Which lines of the entries below include "wrist"? List them all.
···
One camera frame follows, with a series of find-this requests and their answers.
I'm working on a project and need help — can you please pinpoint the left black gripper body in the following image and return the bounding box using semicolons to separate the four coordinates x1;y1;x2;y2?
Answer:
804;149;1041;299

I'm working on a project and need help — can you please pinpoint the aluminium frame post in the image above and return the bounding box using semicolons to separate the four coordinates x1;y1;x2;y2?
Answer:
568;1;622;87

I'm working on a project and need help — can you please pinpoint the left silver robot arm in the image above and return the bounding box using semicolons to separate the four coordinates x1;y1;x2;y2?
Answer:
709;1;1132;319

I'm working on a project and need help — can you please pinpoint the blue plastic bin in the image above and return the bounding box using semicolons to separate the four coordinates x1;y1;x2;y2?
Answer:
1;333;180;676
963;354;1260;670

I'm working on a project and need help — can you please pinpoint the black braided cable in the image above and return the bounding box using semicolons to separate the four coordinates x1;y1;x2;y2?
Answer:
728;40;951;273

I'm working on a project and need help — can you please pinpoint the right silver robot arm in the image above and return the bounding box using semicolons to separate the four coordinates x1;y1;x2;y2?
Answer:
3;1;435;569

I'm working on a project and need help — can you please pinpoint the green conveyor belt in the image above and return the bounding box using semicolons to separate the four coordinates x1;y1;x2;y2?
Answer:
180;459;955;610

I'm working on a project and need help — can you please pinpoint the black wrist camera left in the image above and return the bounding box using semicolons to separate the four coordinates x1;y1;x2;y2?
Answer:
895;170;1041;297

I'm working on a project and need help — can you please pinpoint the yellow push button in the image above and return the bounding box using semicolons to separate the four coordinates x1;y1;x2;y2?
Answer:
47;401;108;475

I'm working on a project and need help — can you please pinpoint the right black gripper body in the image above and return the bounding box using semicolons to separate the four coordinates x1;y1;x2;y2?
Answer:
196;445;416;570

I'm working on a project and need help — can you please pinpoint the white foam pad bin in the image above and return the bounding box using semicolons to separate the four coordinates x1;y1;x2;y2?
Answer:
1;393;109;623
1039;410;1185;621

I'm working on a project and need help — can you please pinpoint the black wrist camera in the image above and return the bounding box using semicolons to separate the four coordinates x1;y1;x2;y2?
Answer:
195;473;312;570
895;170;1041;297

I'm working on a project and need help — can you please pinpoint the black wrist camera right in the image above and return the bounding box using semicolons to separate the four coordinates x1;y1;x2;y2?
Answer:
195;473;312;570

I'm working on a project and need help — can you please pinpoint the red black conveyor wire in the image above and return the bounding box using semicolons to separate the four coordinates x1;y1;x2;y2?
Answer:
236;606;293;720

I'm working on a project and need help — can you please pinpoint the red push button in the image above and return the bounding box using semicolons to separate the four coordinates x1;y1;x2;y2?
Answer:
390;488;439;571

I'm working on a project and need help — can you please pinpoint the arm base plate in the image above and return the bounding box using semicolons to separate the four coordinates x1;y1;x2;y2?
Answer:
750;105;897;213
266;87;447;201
···
**EXERCISE SOLUTION**:
I'm working on a project and need help — can you please pinpoint the black wrist camera left in the image above and return the bounding box using semicolons to separate the four coordinates x1;y1;x2;y2?
I'm working on a project and need help — can you please pinpoint the black wrist camera in the image above and return the bounding box using semicolons to separate the four coordinates x1;y1;x2;y2?
I'm working on a project and need help — can you please pinpoint the black wrist camera right in the image above and return the bounding box using semicolons to separate the four coordinates x1;y1;x2;y2?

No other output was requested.